# `accuracy_score` (classification accuracy)

Accuracy is the simplest classification metric: it’s the **fraction of samples you got exactly right**.

**You will learn:**
- the math definition (binary, multiclass, multilabel)
- a from-scratch NumPy implementation
- how **decision thresholds** change accuracy
- how to use accuracy when training a simple **logistic regression** model


In [None]:
import numpy as np
import plotly.express as px
import plotly.graph_objects as go
import os
import plotly.io as pio

from sklearn.linear_model import LogisticRegression
from sklearn.metrics import accuracy_score as sk_accuracy_score
from sklearn.model_selection import train_test_split

pio.templates.default = "plotly_white"
pio.renderers.default = os.environ.get("PLOTLY_RENDERER", "notebook")
np.set_printoptions(precision=4, suppress=True)
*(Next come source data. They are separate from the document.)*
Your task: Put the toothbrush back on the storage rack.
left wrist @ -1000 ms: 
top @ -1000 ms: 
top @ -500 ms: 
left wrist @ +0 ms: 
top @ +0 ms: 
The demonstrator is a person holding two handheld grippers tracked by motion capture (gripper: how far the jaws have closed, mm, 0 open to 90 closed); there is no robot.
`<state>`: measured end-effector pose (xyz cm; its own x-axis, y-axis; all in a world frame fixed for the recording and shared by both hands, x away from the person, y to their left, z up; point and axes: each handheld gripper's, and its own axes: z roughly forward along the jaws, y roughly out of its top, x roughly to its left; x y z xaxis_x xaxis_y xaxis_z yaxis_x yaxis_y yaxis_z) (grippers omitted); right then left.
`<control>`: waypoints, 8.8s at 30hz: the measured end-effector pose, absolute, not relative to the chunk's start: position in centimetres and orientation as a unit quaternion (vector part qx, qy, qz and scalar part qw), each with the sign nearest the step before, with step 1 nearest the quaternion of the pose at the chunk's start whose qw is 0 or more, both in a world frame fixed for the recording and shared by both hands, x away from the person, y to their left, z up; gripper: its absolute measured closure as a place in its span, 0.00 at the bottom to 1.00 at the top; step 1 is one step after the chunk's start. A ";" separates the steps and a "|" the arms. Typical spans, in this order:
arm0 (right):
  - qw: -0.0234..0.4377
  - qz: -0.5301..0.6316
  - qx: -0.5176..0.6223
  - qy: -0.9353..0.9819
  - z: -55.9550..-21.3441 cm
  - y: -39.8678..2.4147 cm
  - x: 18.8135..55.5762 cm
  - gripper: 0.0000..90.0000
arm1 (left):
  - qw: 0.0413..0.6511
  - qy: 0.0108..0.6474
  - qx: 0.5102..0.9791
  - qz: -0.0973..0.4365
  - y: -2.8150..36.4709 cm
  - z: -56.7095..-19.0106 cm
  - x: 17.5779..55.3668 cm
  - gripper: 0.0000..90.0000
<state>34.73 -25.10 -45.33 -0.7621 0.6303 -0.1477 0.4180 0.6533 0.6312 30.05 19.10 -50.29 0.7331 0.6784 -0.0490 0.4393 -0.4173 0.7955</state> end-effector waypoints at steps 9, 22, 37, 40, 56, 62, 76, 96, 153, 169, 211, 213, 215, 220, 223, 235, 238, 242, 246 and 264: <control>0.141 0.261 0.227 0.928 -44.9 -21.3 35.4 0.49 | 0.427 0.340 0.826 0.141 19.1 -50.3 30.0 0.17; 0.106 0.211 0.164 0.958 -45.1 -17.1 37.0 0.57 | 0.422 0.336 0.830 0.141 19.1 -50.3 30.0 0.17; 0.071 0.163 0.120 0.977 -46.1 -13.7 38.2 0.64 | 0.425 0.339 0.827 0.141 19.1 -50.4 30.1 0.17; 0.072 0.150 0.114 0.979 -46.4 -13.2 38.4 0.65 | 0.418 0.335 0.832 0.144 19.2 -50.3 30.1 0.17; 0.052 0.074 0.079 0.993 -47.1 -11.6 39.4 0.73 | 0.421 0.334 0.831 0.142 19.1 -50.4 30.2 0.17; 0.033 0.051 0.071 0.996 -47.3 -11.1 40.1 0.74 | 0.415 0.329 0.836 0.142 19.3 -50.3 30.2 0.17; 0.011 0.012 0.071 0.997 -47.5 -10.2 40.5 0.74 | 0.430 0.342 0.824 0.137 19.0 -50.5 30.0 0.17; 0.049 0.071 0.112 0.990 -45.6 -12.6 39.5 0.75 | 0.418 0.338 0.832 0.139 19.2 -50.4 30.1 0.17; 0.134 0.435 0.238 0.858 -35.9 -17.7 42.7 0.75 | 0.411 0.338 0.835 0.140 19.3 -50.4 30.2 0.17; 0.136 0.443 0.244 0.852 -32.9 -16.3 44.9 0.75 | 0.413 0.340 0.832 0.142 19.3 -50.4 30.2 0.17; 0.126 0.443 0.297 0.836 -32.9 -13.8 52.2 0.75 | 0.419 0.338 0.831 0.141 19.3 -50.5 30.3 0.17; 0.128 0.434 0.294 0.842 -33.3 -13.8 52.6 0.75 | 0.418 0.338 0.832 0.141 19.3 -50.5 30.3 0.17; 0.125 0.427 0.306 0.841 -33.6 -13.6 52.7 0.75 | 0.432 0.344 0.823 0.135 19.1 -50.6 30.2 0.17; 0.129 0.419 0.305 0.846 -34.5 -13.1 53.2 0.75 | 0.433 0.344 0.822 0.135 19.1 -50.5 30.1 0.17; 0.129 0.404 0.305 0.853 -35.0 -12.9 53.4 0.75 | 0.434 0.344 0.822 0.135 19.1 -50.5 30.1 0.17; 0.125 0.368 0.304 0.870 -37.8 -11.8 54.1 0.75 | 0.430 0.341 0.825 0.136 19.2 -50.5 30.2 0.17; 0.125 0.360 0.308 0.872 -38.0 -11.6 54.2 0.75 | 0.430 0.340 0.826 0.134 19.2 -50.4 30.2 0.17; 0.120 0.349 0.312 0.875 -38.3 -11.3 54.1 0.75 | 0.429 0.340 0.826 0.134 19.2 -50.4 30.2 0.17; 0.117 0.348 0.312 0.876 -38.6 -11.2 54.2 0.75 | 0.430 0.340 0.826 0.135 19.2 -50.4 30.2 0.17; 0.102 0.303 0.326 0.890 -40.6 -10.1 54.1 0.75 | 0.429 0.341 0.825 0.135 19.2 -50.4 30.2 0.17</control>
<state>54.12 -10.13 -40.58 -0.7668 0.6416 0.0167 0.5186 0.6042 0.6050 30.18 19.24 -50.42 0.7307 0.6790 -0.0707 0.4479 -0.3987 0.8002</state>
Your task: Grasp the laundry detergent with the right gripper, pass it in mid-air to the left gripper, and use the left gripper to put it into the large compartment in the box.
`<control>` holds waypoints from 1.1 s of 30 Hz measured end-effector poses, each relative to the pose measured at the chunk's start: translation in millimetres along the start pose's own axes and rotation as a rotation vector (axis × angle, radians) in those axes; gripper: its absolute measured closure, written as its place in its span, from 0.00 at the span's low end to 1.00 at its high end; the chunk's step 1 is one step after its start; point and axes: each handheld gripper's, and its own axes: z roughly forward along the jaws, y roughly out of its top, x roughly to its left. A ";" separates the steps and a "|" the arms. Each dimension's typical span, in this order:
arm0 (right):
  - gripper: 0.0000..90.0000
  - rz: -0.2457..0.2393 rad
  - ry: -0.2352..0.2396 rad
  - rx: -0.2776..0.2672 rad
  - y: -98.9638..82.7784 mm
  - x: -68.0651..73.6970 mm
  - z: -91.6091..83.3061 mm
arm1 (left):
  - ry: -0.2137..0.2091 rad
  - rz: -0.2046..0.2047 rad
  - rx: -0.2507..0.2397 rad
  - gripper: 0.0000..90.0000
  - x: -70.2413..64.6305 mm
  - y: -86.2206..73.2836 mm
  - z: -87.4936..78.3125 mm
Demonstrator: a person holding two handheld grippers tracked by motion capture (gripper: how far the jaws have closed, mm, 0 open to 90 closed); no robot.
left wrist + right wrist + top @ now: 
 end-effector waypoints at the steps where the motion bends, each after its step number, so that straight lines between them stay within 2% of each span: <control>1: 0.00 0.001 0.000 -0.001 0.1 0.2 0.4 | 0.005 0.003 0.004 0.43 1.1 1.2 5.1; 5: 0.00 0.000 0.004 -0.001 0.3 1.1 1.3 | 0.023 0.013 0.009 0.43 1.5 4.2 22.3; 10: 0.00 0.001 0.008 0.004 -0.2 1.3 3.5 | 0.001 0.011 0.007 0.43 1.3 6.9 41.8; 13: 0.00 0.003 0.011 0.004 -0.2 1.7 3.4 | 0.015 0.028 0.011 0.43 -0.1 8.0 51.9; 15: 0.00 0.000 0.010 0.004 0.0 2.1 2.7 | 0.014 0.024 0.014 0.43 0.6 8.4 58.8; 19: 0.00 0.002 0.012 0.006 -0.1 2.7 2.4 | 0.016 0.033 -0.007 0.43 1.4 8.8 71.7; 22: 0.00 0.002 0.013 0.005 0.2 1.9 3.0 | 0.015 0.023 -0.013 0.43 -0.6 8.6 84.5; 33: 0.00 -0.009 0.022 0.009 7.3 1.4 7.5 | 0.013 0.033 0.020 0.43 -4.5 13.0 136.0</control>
rng = np.random.default_rng(42)


## Prerequisites

- You know what **labels** $y \in \{0,1\}$ (binary) or $y \in \{1,\dots,K\}$ (multiclass) are.
- You’re comfortable with the idea that a classifier may output either:
  - **hard predictions** $\hat{y}$ (a class label), or
  - **scores/probabilities** (then you still need a rule to turn them into $\hat{y}$).

### Notation

- True labels: $y_1,\dots,y_n$
- Predicted labels: $\hat{y}_1,\dots,\hat{y}_n$
- Indicator function: $\mathbf{1}[\text{statement}]$ equals 1 if the statement is true, else 0.


## Definition

### Generic (binary or multiclass)

Accuracy is the **average of “correct?” indicators**:

$$
\operatorname{Acc}(y,\hat{y}) = \frac{1}{n} \sum_{i=1}^n \mathbf{1}[y_i = \hat{y}_i]
$$

With per-sample weights $w_i \ge 0$:

$$
\operatorname{Acc}_w(y,\hat{y}) = \frac{\sum_{i=1}^n w_i\,\mathbf{1}[y_i = \hat{y}_i]}{\sum_{i=1}^n w_i}
$$

### Binary (via confusion matrix)

If you define true positives/negatives and false positives/negatives:

$$
\operatorname{Acc} = \frac{\mathrm{TP} + \mathrm{TN}}{\mathrm{TP} + \mathrm{FP} + \mathrm{TN} + \mathrm{FN}}
$$

### Relation to 0–1 loss

Define the 0–1 loss per sample:

$$
\ell_{0/1}(y_i,\hat{y}_i) = \mathbf{1}[y_i \ne \hat{y}_i]
$$

Then:

$$
\operatorname{Acc} = 1 - \frac{1}{n} \sum_{i=1}^n \ell_{0/1}(y_i,\hat{y}_i)
$$

### Multilabel (subset accuracy)

If each sample has a **vector** of labels $\mathbf{y}_i \in \{0,1\}^L$, scikit-learn’s `accuracy_score` uses **subset accuracy**:

$$
\operatorname{Acc}_{\text{subset}} = \frac{1}{n} \sum_{i=1}^n \mathbf{1}[\mathbf{y}_i = \hat{\mathbf{y}}_i]
$$

A sample counts as correct only if **all labels match exactly**.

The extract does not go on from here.